Importance  Family-centered care, which supports family presence (FP) during procedures, is now a widely accepted standard at health care facilities that care for children. However, there is a paucity of data regarding the practice of FP during tracheal intubation (TI) in pediatric intensive care units (PICUs). Family presence during procedures in PICUs has been advocated.
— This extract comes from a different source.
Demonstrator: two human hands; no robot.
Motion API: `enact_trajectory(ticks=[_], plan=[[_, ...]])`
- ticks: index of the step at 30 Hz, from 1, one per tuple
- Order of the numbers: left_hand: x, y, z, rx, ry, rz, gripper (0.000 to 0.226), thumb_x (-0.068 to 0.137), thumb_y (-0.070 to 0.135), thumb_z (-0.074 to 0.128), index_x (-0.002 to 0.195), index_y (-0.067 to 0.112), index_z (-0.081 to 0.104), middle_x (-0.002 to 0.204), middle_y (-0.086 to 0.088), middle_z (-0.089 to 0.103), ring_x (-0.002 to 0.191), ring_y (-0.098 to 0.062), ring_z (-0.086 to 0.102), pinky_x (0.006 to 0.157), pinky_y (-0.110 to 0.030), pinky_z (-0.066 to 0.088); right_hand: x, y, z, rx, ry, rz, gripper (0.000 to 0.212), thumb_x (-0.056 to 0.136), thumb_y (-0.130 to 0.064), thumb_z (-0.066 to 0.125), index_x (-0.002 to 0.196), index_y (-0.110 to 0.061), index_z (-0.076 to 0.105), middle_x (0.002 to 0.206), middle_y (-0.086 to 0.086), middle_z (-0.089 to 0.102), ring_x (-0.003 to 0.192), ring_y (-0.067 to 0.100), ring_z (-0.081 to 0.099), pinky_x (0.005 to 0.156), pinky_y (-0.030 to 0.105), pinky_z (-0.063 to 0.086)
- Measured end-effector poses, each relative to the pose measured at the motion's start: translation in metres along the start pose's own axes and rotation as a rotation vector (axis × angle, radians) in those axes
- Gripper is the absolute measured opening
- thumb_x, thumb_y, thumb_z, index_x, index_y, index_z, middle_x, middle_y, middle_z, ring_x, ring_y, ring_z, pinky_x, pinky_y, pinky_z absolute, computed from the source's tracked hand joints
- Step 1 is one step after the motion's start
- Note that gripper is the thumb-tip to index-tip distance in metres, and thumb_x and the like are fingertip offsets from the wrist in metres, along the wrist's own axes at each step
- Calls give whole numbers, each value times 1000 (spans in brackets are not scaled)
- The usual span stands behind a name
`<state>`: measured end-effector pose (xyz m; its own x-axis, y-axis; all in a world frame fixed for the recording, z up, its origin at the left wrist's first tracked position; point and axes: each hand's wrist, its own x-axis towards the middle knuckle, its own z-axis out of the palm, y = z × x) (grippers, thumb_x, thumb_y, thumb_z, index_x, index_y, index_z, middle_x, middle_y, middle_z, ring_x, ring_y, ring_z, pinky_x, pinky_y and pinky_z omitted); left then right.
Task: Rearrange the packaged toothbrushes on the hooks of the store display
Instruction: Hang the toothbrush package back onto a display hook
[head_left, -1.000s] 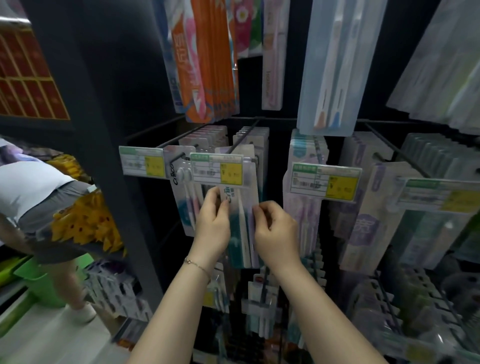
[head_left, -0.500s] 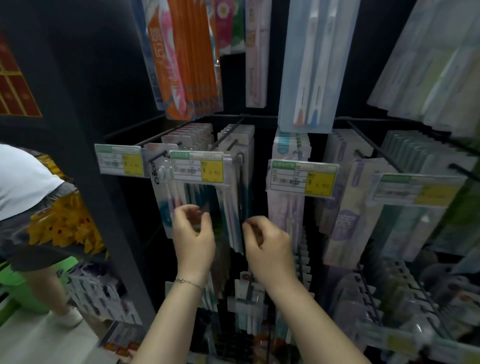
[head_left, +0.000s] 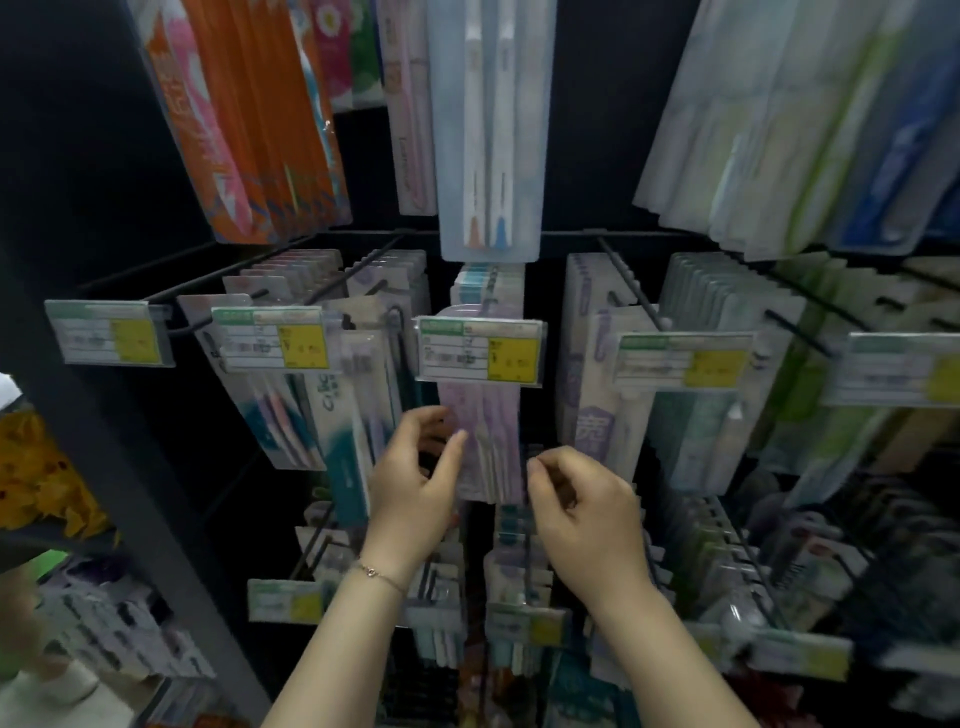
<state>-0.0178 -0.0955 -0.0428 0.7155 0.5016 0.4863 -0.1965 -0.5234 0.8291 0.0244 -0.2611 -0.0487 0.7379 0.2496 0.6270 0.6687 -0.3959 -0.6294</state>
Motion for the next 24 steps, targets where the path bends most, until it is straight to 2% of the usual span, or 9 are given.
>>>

Objective  To describe the current practice of FP during TI and evaluate the association with procedural and clinician (including physician, respiratory therapist, and nurse practitioner) outcomes across multiple PICUs.

Design, Setting, and Participants  Prospective cohort study in which all TIs from July 2010 to March 2014 in the multicenter TI database (National Emergency Airway Registry for Children [NEAR4KIDS]) were analyzed. Family presence was defined as a family member present during TI. This study included all TIs in patients younger than 18 years in 22 international PICUs.
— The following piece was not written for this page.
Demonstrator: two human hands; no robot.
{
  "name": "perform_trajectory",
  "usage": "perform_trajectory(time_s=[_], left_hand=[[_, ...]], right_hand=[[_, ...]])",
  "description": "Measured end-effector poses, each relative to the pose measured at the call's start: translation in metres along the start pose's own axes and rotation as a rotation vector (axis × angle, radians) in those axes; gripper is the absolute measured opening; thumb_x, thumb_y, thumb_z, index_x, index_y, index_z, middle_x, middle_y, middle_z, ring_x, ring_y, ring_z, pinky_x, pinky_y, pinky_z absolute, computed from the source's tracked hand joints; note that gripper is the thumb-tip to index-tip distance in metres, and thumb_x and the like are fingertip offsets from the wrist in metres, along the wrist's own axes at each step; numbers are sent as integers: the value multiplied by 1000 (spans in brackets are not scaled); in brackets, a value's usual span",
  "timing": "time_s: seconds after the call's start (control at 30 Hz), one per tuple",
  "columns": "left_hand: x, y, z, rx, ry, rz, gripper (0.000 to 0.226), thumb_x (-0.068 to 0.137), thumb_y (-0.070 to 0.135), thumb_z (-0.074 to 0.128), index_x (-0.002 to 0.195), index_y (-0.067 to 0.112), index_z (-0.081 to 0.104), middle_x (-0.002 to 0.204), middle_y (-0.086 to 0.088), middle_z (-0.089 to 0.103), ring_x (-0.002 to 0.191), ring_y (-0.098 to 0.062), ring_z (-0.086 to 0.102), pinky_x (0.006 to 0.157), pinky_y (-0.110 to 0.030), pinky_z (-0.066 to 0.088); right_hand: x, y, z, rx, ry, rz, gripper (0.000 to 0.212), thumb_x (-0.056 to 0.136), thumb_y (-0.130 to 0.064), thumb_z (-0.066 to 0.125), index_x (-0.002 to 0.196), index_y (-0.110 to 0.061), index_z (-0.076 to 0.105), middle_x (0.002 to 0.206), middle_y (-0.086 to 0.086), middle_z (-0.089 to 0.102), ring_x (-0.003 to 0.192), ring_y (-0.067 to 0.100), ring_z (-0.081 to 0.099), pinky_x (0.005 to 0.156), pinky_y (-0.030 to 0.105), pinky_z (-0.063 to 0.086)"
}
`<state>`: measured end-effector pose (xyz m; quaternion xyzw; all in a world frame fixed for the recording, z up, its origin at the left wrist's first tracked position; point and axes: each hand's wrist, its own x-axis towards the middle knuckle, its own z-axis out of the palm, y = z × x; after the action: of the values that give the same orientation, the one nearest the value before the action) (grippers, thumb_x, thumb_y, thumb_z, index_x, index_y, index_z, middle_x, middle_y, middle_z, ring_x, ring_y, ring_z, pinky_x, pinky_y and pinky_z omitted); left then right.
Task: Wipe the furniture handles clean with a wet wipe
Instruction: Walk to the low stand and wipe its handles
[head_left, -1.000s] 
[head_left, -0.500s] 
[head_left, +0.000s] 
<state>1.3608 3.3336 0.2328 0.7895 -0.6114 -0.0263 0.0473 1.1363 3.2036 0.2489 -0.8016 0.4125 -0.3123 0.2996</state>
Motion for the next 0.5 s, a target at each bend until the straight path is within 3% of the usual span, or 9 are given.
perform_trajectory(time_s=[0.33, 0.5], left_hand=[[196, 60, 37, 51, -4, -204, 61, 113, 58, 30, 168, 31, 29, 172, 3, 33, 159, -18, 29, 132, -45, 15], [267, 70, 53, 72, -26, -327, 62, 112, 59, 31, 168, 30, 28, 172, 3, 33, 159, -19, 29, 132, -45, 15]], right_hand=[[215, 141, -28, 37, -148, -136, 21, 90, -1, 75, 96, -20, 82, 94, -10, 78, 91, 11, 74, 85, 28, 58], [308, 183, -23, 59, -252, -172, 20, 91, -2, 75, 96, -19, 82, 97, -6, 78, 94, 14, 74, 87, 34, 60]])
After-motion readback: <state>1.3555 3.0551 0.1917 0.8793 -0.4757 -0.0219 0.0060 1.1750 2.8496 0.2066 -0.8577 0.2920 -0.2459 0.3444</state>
Exposures  Family presence and no FP during TI in the PICU.

Main Outcomes and Measures  The percentage of FP during TIs. First attempt success rate, adverse TI-associated events, multiple attempts (≥3), oxygen desaturation (oxygen saturation as measured by pulse oximetry <80%), and self-reported team stress level.
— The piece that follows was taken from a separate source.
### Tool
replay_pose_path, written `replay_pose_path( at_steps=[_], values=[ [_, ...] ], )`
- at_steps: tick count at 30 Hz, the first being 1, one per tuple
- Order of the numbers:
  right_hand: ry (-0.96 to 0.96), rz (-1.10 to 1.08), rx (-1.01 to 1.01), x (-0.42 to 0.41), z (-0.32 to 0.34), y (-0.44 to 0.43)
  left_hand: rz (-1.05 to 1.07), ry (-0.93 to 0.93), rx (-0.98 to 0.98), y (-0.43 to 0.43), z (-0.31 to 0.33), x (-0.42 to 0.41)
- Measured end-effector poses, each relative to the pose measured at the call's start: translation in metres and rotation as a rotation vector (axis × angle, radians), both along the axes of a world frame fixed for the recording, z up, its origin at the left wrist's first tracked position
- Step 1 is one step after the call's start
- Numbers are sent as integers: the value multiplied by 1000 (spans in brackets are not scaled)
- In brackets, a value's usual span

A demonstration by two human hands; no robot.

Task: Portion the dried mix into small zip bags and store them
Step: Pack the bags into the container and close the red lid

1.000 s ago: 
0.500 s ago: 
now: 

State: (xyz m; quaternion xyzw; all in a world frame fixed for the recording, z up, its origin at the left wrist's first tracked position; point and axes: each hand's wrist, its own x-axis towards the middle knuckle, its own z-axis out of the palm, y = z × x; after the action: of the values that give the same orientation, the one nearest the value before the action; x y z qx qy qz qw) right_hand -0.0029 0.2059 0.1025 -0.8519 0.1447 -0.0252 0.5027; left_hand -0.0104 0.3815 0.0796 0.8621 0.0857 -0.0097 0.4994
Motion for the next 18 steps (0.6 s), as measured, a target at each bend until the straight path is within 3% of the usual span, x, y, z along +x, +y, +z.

Results  A total of 4969 TI encounters were reported. Among those, 81% (n = 4030) of TIs had documented FP status (with/without). The median age of participants with FP was 2 years and 1 year for those without FP. The average percentage of TIs with FP was 19% and varied widely across sites (0%-43%; P < .001). Tracheal intubations with FP (vs without FP) were associated with older patients (median, 2 years vs 1 year; P = .04), lower Paediatric Index of Mortality 2 score, and pediatric resident as the first airway clinician (23%, n = 179 vs 18%, n = 584; odds ratio [OR], 1.4; 95% CI, 1.2-1.7). Tracheal intubations with FP and without FP were no different in the first attempt success rate (OR, 1.00; 95% CI, 0.85-1.18), adverse TI-associated events (any events: OR, 1.06; 95% CI, 0.85-1.30 and severe events: OR, 1.04; 95% CI, 0.75-1.43), multiple attempts (≥3) (OR, 1.03; 95% CI, 0.82-1.28), oxygen desaturation (oxygen saturation <80%) (OR, 0.97; 95% CI, 0.80-1.18), or self-reported team stress level (OR, 1.09; 95% CI, 0.92-1.31). This result persisted after adjusting for patient and clinician confounders.

Conclusions and Relevance  Wide variability exists in FP during TIs across PICUs. Family presence was not associated with first attempt success, adverse TI-associated events, oxygen desaturation (<80%), or higher team stress level. Our data suggest that FP during TI can safely be implemented as part of a family-centered care model in the PICU.